* EXERCISE BRIEF: Go through the material below and copy each line exactly.

* DATA SECTION:
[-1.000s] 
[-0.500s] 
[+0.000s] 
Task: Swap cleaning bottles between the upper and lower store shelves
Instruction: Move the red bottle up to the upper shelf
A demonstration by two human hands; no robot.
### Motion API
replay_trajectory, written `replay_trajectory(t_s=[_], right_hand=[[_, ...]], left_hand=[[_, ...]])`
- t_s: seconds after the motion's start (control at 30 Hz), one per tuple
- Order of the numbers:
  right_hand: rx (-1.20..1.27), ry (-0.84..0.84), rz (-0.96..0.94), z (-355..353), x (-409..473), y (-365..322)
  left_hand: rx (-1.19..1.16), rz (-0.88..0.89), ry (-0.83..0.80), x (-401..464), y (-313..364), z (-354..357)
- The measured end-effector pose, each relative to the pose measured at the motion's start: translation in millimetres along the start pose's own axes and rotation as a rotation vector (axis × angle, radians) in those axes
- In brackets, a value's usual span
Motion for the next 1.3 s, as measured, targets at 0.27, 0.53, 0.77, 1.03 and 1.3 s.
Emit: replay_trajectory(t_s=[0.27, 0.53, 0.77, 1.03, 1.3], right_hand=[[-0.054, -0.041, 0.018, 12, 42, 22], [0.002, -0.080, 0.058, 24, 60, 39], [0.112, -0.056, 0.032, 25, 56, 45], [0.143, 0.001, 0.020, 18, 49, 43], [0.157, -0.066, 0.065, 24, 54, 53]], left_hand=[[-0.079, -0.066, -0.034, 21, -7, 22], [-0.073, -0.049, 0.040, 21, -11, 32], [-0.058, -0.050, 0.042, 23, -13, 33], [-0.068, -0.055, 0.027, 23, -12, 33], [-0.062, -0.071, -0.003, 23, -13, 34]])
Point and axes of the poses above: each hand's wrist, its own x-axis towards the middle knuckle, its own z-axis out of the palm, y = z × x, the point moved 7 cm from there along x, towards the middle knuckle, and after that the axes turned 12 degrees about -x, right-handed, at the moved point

* RESPONSE AREA:
[-1.000s] 
[-0.500s] 
[+0.000s] 
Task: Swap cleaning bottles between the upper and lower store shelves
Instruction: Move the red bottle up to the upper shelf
A demonstration by two human hands; no robot.
### Motion API
replay_trajectory, written `replay_trajectory(t_s=[_], right_hand=[[_, ...]], left_hand=[[_, ...]])`
- t_s: seconds after the motion's start (control at 30 Hz), one per tuple
- Order of the numbers:
  right_hand: rx (-1.20..1.27), ry (-0.84..0.84), rz (-0.96..0.94), z (-355..353), x (-409..473), y (-365..322)
  left_hand: rx (-1.19..1.16), rz (-0.88..0.89), ry (-0.83..0.80), x (-401..464), y (-313..364), z (-354..357)
- The measured end-effector pose, each relative to the pose measured at the motion's start: translation in millimetres along the start pose's own axes and rotation as a rotation vector (axis × angle, radians) in those axes
- In brackets, a value's usual span
Motion for the next 1.3 s, as measured, targets at 0.27, 0.53, 0.77, 1.03 and 1.3 s.
Emit: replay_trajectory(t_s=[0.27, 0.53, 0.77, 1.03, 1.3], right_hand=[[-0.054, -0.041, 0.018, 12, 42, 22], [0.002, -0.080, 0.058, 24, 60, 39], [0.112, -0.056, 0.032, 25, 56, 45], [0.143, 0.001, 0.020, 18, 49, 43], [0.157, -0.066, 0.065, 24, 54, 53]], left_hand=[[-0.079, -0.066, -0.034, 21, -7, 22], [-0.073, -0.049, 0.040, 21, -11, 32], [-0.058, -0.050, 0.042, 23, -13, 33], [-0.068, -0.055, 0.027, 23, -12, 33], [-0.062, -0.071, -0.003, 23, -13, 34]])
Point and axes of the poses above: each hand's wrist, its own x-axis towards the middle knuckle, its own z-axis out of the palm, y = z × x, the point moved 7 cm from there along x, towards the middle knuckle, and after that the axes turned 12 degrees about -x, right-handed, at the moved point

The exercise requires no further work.